When you reach the line containing "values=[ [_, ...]" in the records below, start copying exactly, and stop once you have copied the line containing "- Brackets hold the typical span".

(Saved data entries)
***

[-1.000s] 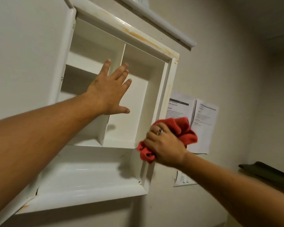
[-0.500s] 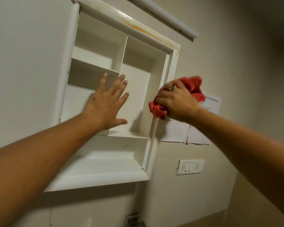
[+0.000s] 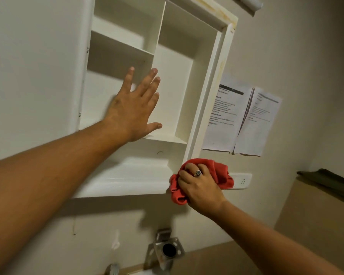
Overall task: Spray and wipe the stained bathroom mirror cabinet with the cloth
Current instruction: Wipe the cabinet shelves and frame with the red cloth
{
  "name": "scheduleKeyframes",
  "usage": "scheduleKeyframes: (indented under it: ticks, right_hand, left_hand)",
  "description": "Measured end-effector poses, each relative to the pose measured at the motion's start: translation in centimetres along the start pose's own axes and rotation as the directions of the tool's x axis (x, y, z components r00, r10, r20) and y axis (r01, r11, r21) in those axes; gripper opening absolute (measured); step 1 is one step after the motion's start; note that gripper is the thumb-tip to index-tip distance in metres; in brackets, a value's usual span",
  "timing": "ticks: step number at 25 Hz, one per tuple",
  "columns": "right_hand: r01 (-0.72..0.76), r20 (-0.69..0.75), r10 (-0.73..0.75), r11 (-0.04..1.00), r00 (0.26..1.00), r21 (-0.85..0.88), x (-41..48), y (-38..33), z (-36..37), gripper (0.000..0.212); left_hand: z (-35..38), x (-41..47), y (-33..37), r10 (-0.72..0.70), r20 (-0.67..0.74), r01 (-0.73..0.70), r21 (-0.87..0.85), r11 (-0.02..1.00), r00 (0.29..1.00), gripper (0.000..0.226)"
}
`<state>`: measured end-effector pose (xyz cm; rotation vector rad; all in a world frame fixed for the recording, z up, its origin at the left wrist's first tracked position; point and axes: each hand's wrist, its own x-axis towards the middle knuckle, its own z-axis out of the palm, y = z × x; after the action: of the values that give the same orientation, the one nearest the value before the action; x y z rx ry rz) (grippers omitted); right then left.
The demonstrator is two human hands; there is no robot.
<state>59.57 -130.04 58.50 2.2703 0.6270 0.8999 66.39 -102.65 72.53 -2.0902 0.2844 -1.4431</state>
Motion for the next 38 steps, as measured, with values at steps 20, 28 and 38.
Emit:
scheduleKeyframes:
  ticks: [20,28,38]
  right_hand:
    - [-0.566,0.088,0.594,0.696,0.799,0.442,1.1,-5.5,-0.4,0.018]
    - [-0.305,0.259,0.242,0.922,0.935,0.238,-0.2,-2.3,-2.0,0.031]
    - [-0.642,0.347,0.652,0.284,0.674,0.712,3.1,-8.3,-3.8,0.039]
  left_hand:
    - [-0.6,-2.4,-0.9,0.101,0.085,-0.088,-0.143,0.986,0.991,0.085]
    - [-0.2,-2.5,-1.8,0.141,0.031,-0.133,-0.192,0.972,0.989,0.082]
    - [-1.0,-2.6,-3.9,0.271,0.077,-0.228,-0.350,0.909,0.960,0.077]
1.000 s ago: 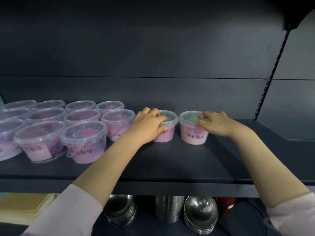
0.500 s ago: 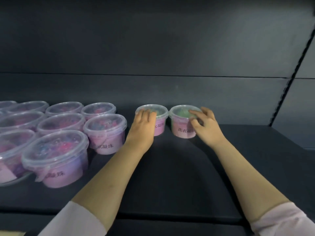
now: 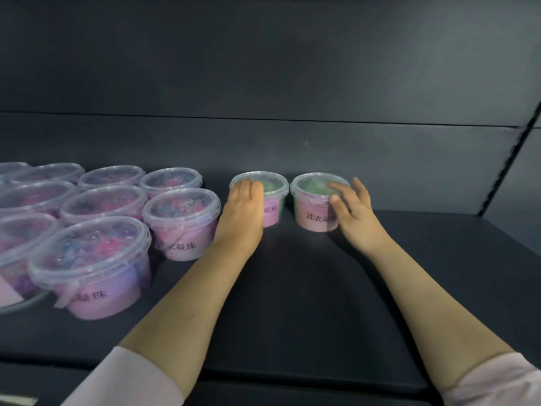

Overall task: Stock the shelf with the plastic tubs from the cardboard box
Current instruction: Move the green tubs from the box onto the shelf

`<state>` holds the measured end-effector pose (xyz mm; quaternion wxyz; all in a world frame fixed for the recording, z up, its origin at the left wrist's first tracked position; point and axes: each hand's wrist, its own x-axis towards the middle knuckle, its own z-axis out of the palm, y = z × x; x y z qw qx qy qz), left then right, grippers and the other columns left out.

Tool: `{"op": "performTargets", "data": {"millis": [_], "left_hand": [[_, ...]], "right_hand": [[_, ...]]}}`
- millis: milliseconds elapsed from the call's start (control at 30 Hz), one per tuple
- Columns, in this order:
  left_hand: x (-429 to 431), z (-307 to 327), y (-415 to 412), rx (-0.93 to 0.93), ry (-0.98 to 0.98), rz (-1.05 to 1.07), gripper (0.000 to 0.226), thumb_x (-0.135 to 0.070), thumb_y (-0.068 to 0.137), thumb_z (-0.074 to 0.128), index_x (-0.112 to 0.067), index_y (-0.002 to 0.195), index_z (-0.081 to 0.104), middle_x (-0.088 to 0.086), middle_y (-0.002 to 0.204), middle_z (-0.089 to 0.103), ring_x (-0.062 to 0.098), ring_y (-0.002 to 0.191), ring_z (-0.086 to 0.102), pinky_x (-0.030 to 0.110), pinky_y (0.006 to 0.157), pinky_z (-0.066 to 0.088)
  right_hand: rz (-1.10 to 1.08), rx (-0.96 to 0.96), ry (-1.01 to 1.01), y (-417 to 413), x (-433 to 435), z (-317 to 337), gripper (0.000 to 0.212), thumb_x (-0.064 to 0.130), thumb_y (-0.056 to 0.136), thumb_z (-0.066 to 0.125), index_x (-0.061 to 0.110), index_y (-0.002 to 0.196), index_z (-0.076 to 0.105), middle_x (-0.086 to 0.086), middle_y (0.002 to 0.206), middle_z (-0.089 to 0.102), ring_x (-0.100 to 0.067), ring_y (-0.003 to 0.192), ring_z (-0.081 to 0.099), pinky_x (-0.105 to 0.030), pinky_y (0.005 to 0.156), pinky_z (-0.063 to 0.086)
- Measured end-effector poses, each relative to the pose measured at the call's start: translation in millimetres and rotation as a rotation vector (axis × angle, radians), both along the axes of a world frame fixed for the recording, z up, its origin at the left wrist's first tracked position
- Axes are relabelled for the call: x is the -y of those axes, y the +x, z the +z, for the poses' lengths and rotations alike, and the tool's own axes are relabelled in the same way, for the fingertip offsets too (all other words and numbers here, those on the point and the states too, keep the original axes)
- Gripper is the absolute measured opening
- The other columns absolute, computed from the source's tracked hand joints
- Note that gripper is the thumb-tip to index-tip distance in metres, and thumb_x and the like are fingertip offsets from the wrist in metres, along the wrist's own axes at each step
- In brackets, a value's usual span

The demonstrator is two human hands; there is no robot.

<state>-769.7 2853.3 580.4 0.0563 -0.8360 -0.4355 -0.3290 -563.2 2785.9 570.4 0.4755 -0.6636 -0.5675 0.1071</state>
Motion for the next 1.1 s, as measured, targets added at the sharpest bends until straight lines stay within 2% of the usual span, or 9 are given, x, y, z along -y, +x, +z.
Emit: {"op": "performTargets", "data": {"millis": [100, 200, 300, 467, 567, 633, 733, 867, 1100], "left_hand": [[2, -2, -1, -0.011, 0.046, -0.001, 0.049, 0.011, 0.079, 0.050, -0.006, 0.124, 0.043, 0.012, 0.132, 0.045, 0.027, 0.126, 0.036, 0.035, 0.102, 0.036], [3, -4, -2, -0.030, 0.055, -0.040, 0.063, 0.003, 0.082, 0.055, -0.017, 0.139, 0.037, 0.005, 0.138, 0.041, 0.025, 0.129, 0.030, 0.037, 0.101, 0.036], [2, -6, -2, -0.023, 0.009, -0.057, 0.065, 0.003, 0.082, 0.055, -0.020, 0.140, 0.037, 0.005, 0.139, 0.038, 0.025, 0.130, 0.027, 0.039, 0.099, 0.039], [-2, -12, -4, -0.059, -0.013, -0.014, 0.063, -0.004, 0.084, 0.059, -0.017, 0.140, 0.034, 0.007, 0.143, 0.034, 0.028, 0.136, 0.023, 0.042, 0.107, 0.036], [6, -7, 1, -0.090, -0.014, -0.034, 0.061, -0.019, 0.092, 0.051, -0.017, 0.147, 0.025, 0.009, 0.157, 0.017, 0.029, 0.146, 0.002, 0.041, 0.116, 0.023], [20, 1, 0, -0.093, 0.019, -0.065, 0.063, -0.026, 0.094, 0.049, -0.019, 0.150, 0.020, 0.006, 0.160, 0.009, 0.026, 0.147, -0.005, 0.038, 0.116, 0.015], [52, 19, -18, 0.020, 0.060, -0.106, 0.058, -0.029, 0.094, 0.052, -0.018, 0.147, 0.031, 0.005, 0.157, 0.021, 0.026, 0.147, 0.008, 0.039, 0.116, 0.019], [106, 29, -57, 0.143, 0.186, -0.198, 0.047, -0.021, 0.086, 0.063, -0.010, 0.131, 0.053, 0.006, 0.135, 0.053, 0.026, 0.131, 0.040, 0.026, 0.108, 0.021], [195, -6, -159, 0.179, 0.063, -0.269, 0.043, -0.025, 0.090, 0.059, -0.014, 0.131, 0.053, 0.002, 0.134, 0.053, 0.021, 0.127, 0.043, 0.036, 0.106, 0.034]], "right_hand": [[-0.205, 0.215, 0.051, -2, 5, 1, 0.044, 0.034, 0.097, 0.051, 0.030, 0.140, 0.046, -0.010, 0.151, 0.022, -0.032, 0.134, 0.027, -0.034, 0.112, 0.020], [-0.185, 0.145, 0.162, -1, 9, 7, 0.041, 0.027, 0.089, 0.063, 0.025, 0.130, 0.056, -0.009, 0.128, 0.041, -0.028, 0.120, 0.042, -0.038, 0.109, 0.034], [-0.147, 0.136, 0.176, 1, 7, 5, 0.028, 0.022, 0.087, 0.067, 0.019, 0.115, 0.067, -0.009, 0.124, 0.044, -0.026, 0.122, 0.045, -0.044, 0.105, 0.040], [-0.140, 0.133, 0.167, -3, 3, 3, 0.032, 0.026, 0.086, 0.067, 0.020, 0.117, 0.067, -0.007, 0.125, 0.045, -0.024, 0.122, 0.044, -0.041, 0.103, 0.042], [-0.152, 0.173, 0.102, -3, 9, 8, 0.043, 0.033, 0.086, 0.066, 0.021, 0.128, 0.060, -0.006, 0.130, 0.044, -0.024, 0.127, 0.038, -0.026, 0.105, 0.031], [-0.156, 0.194, 0.042, -5, 23, 14, 0.048, 0.034, 0.087, 0.066, 0.023, 0.132, 0.055, -0.006, 0.137, 0.040, -0.026, 0.130, 0.034, -0.025, 0.104, 0.025], [-0.143, 0.227, 0.032, -17, 59, 29, 0.048, 0.033, 0.086, 0.066, 0.024, 0.131, 0.054, -0.003, 0.138, 0.042, -0.027, 0.129, 0.038, -0.026, 0.103, 0.026], [-0.165, 0.304, 0.115, -45, 130, 41, 0.043, 0.032, 0.084, 0.069, 0.025, 0.125, 0.058, 0.004, 0.128, 0.055, -0.018, 0.121, 0.048, -0.031, 0.104, 0.037], [-0.381, 0.273, 0.208, -132, 257, -1, 0.036, 0.017, 0.082, 0.073, 0.019, 0.116, 0.064, 0.003, 0.117, 0.060, -0.020, 0.115, 0.052, -0.030, 0.100, 0.039]]}}
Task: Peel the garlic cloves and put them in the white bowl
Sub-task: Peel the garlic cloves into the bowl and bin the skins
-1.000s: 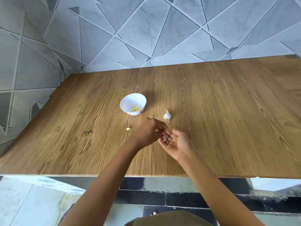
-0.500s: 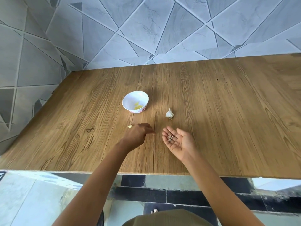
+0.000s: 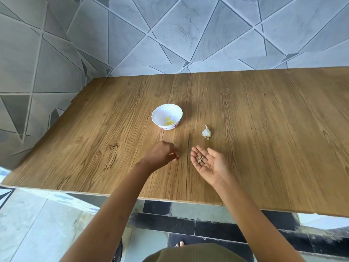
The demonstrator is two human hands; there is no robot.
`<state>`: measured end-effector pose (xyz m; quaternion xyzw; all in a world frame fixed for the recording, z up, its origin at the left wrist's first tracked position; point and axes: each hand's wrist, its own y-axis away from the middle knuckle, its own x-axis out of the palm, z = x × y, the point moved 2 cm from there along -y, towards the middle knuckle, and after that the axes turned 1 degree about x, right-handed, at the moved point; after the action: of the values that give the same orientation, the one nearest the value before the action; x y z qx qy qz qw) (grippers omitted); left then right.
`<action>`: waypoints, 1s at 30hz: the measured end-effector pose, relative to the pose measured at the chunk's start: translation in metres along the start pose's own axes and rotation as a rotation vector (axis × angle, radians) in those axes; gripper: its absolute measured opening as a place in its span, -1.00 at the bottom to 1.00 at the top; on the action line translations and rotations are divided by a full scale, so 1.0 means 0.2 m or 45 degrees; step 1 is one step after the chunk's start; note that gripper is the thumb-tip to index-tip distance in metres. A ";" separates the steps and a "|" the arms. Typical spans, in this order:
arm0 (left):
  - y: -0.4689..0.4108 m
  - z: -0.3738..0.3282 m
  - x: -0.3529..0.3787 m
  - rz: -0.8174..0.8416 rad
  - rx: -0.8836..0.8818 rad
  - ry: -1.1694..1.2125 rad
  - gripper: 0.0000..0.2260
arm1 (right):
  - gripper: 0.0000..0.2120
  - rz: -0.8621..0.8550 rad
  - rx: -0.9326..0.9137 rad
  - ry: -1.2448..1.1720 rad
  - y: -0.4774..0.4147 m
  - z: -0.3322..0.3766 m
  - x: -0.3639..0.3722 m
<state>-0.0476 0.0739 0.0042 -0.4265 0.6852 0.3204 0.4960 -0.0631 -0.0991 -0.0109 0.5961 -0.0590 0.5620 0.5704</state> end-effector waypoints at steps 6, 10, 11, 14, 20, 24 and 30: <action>-0.05 -0.02 0.02 0.124 -0.032 -0.308 -0.85 | -0.68 -0.017 -0.007 -0.005 -0.01 0.00 -0.01; -0.07 0.00 0.03 -0.020 -0.032 -0.080 -0.88 | -0.68 -0.023 -0.020 -0.036 0.00 0.01 -0.03; -0.08 -0.01 0.03 -0.036 -0.008 -0.043 -0.89 | -0.69 -0.026 -0.029 -0.047 0.00 0.02 -0.03; -0.11 -0.04 0.02 -0.014 0.048 -0.040 -0.91 | -0.69 -0.035 -0.040 -0.064 0.01 0.03 -0.04; -0.17 -0.10 0.02 0.075 0.037 -0.283 -0.86 | -0.69 -0.038 -0.068 -0.091 0.01 0.05 -0.06; -0.23 -0.13 0.03 0.137 0.040 -0.423 -0.83 | -0.70 -0.045 -0.070 -0.094 0.01 0.05 -0.06; -0.18 -0.05 0.01 -0.151 -0.073 0.438 -0.93 | -0.70 -0.027 -0.086 -0.081 0.02 0.04 -0.04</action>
<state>-0.0199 0.0494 0.0052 -0.5287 0.7242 0.2324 0.3769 -0.0626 -0.1109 -0.0118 0.5945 -0.0896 0.5344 0.5941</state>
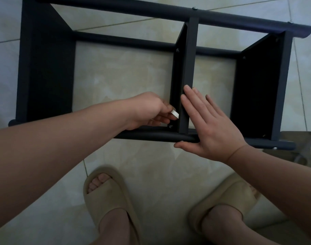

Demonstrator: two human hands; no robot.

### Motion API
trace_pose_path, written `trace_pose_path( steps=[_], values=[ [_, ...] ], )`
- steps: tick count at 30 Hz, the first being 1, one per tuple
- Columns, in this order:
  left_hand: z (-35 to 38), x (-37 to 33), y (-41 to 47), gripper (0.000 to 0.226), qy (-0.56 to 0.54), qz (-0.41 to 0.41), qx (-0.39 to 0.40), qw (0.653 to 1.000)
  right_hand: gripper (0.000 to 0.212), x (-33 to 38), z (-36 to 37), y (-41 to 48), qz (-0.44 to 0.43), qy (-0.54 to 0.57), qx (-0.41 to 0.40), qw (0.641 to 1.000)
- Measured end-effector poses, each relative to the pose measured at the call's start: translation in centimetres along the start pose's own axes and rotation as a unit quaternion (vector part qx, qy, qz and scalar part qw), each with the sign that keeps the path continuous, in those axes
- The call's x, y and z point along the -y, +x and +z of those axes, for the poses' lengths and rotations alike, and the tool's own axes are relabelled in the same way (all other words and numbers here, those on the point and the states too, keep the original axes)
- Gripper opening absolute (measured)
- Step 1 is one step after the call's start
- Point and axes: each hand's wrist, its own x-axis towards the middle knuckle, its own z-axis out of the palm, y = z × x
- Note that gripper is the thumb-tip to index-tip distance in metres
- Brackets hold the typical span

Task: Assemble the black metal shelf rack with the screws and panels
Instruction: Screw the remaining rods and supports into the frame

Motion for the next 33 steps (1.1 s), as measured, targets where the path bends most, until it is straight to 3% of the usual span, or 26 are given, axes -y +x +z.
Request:
trace_pose_path(
  steps=[11,33],
  values=[
    [-0.9,0.5,-0.5,0.019,0.080,0.029,0.015,0.996,0.105,0.1,-0.2,0.0,0.002,-0.001,0.003,1.000],
    [-1.5,1.0,-0.9,0.016,0.274,0.089,0.049,0.957,0.104,0.1,-0.3,0.0,0.003,-0.003,0.006,1.000]
  ],
)
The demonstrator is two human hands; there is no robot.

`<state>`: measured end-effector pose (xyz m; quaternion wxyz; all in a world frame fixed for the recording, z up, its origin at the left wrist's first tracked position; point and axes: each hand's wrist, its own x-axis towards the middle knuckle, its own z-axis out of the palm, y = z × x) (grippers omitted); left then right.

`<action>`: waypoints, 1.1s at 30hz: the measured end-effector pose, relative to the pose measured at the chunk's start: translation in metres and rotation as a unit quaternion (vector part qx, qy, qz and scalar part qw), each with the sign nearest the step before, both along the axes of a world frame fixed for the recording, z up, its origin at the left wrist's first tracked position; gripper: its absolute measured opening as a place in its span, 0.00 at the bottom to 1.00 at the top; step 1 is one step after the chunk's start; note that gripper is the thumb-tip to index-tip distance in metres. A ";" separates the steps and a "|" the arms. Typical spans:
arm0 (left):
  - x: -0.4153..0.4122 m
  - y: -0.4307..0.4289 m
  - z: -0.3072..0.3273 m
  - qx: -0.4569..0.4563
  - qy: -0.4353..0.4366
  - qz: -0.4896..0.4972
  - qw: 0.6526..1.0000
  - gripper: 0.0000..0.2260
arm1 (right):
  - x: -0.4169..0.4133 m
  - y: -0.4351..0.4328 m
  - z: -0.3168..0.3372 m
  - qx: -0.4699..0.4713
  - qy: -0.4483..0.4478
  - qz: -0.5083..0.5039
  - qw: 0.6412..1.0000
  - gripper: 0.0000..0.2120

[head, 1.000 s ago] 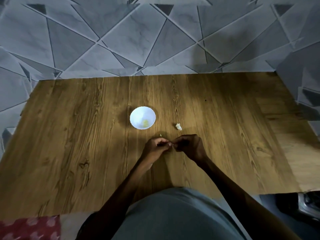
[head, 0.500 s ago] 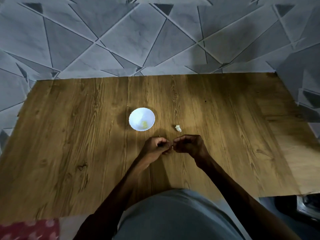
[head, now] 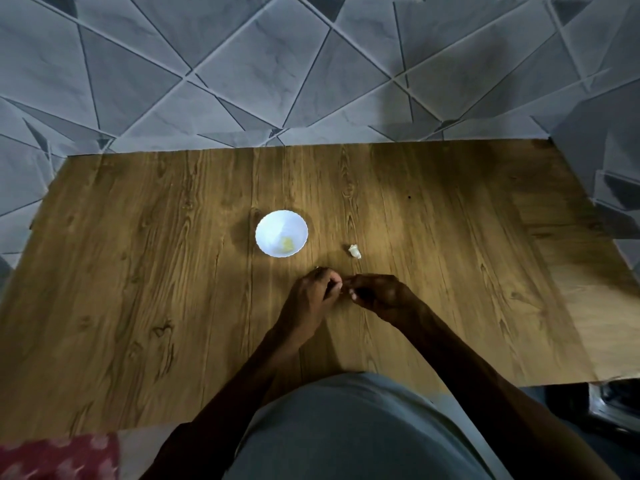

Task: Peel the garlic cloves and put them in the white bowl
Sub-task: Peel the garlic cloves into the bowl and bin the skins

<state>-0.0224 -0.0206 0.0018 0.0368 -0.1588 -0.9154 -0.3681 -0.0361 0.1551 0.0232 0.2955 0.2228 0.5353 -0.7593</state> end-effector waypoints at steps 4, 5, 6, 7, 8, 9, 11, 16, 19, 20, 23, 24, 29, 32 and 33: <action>-0.008 -0.003 0.017 0.258 -0.350 0.062 0.898 0.08 | 0.008 0.000 -0.006 0.141 0.231 0.030 0.962 0.06; -0.011 -0.007 0.020 0.295 -0.405 0.066 0.863 0.08 | 0.010 0.000 -0.006 0.171 0.269 0.039 0.947 0.05; -0.013 -0.010 0.024 0.324 -0.448 0.065 0.831 0.08 | 0.010 -0.002 -0.008 0.194 0.306 0.045 0.931 0.05; -0.015 -0.013 0.025 0.351 -0.484 0.070 0.799 0.07 | 0.011 -0.002 -0.008 0.216 0.338 0.055 0.914 0.04; -0.016 -0.014 0.026 0.380 -0.515 0.084 0.764 0.06 | 0.012 -0.003 -0.010 0.236 0.374 0.064 0.895 0.04; -0.017 -0.015 0.025 0.408 -0.543 0.107 0.726 0.05 | 0.014 -0.004 -0.008 0.264 0.408 0.078 0.870 0.04; -0.019 -0.016 0.023 0.456 -0.596 0.153 0.643 0.05 | 0.014 -0.003 -0.008 0.301 0.460 0.100 0.829 0.04; -0.014 -0.014 0.015 0.464 -0.588 0.165 0.642 0.08 | 0.015 -0.006 -0.011 0.351 0.464 0.123 0.804 0.04; -0.007 -0.005 0.010 0.340 -0.439 0.113 0.824 0.06 | 0.009 -0.006 -0.006 0.326 0.324 0.091 0.884 0.04; -0.003 -0.003 0.009 0.324 -0.399 0.104 0.852 0.06 | 0.006 -0.005 -0.003 0.286 0.271 0.091 0.915 0.06; 0.006 0.000 0.006 0.261 -0.279 0.057 0.922 0.06 | -0.010 -0.001 0.004 0.156 0.104 0.089 0.978 0.10; 0.008 0.000 0.006 0.215 -0.230 0.040 0.948 0.06 | -0.013 -0.003 0.009 0.090 -0.014 0.061 0.994 0.08; 0.018 -0.004 -0.001 -0.042 -0.048 -0.017 0.998 0.13 | -0.017 -0.004 0.011 -0.017 -0.218 0.031 0.975 0.07; 0.018 -0.006 -0.006 -0.059 -0.020 0.013 0.998 0.21 | -0.010 -0.008 0.011 -0.034 -0.221 0.003 0.975 0.06; 0.015 -0.005 -0.003 -0.006 -0.067 0.006 0.998 0.15 | -0.006 -0.011 0.010 -0.034 -0.185 -0.005 0.982 0.05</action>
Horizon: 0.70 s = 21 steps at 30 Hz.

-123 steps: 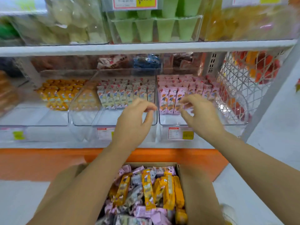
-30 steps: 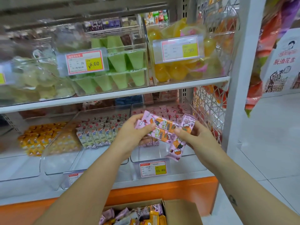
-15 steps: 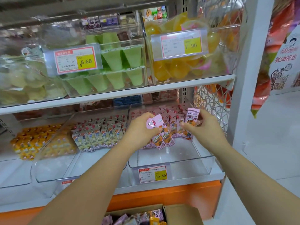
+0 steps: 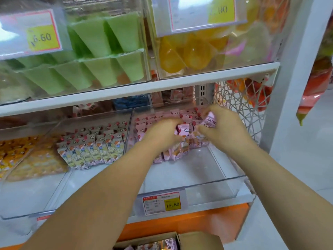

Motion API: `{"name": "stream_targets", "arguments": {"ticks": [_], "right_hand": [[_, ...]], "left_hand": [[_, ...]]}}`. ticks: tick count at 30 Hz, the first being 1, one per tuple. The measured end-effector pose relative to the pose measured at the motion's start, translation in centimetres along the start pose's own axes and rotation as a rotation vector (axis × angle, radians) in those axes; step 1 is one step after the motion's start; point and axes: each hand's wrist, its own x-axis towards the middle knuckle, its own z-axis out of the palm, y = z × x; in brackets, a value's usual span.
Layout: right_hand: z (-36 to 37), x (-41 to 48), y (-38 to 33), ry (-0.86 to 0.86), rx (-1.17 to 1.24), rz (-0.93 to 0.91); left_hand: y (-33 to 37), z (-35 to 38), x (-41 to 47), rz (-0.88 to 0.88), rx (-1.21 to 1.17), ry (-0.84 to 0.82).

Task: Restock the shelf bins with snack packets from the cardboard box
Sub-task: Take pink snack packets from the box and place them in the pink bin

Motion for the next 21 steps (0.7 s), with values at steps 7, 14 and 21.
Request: {"name": "stream_targets", "arguments": {"ticks": [7, 14, 21], "right_hand": [[-0.4, -0.3, 0.2, 0.054, 0.254, 0.129], [0.9, -0.9, 0.1, 0.037, 0.182, 0.139], [3.0, -0.6, 0.3, -0.186, -0.169, 0.103]], "left_hand": [[-0.1, 0.8, 0.2, 0.045, 0.042, -0.016], [-0.6, 0.9, -0.3, -0.009, -0.098, 0.047], [0.1, 0.1, 0.3, 0.020, -0.190, 0.130]]}}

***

**Exercise output:**
trace_pose_path, written `trace_pose_path( steps=[_], values=[ [_, ...] ], )`
- steps: tick count at 30 Hz, the first being 1, one per tuple
- Columns, in this order:
  left_hand: z (-35 to 38), x (-37 to 33), y (-41 to 47), gripper (0.000 to 0.226), qy (-0.56 to 0.54), qz (-0.41 to 0.41), qx (-0.39 to 0.40), qw (0.653 to 1.000)
  right_hand: gripper (0.000 to 0.212), x (-33 to 38), z (-36 to 37), y (-41 to 48), qz (-0.44 to 0.43), qy (-0.54 to 0.57), qx (-0.41 to 0.40), qw (0.641 to 1.000)
- Measured end-effector poses, each relative to the pose measured at the call's start: translation in centimetres along the start pose's own axes and rotation as a unit quaternion (vector part qx, qy, qz and scalar part qw), each with the sign that keeps the path continuous, in those axes
- The call's x, y and z point along the -y, +x and +z of those axes, for the poses' lengths and rotations alike, and the tool's own axes are relabelled in the same way (all other words and numbers here, those on the point and the states too, keep the original axes)
- Gripper opening absolute (measured)
- Step 1 is one step after the call's start
- Point and axes: each hand's wrist, its own x-axis towards the middle knuckle, its own z-axis out of the palm, y = z × x
- Note that gripper is the thumb-tip to index-tip distance in metres
- Brackets hold the typical span

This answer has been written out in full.